** Task details **
Every line in the data below that includes "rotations" belongs in the answer, copied as it stands.

** Recorded data **
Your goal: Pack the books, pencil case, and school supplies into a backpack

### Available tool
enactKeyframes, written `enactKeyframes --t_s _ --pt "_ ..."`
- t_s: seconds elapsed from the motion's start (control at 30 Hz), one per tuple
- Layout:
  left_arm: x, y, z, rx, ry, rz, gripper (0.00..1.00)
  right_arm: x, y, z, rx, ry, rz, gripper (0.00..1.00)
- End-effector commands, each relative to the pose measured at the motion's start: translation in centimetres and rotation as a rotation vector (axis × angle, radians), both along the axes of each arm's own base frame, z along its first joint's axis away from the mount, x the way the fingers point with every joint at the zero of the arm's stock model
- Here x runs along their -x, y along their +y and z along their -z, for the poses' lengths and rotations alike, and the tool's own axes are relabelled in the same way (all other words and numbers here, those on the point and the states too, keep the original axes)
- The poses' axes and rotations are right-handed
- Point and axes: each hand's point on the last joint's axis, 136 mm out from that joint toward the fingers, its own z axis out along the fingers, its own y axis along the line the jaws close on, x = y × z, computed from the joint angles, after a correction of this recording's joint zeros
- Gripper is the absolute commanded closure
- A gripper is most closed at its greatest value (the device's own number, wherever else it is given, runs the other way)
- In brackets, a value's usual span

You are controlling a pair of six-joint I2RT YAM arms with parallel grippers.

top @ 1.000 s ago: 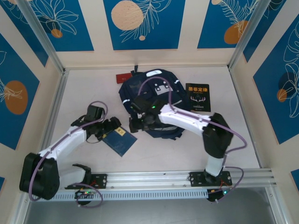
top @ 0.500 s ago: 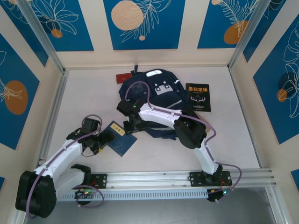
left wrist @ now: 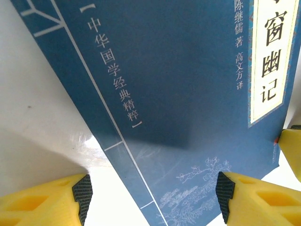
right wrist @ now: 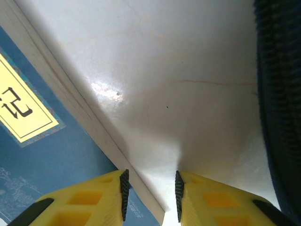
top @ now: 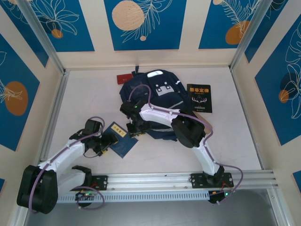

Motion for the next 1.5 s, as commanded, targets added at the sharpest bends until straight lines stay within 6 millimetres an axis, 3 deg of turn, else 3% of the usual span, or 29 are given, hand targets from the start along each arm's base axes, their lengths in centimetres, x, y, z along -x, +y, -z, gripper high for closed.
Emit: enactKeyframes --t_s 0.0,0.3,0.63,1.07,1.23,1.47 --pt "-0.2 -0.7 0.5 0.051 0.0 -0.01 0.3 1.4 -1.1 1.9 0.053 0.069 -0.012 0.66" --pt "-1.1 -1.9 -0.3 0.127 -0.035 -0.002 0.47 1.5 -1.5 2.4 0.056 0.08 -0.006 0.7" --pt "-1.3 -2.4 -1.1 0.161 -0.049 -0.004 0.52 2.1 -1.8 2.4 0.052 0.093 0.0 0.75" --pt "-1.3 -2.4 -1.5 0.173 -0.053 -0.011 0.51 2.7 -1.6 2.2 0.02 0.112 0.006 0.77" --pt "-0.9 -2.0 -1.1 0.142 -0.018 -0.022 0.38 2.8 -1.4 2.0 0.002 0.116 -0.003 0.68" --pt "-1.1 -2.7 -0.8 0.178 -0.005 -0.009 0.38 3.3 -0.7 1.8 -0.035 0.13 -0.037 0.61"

** Task result **
- Here x runs along their -x, y along their +y and z along their -z, for the poses' lengths and rotations alike, and the tool's own axes are relabelled in the same way (all other words and numbers here, those on the point and the states too, keep the original axes)
- The poses' axes and rotations are right-handed

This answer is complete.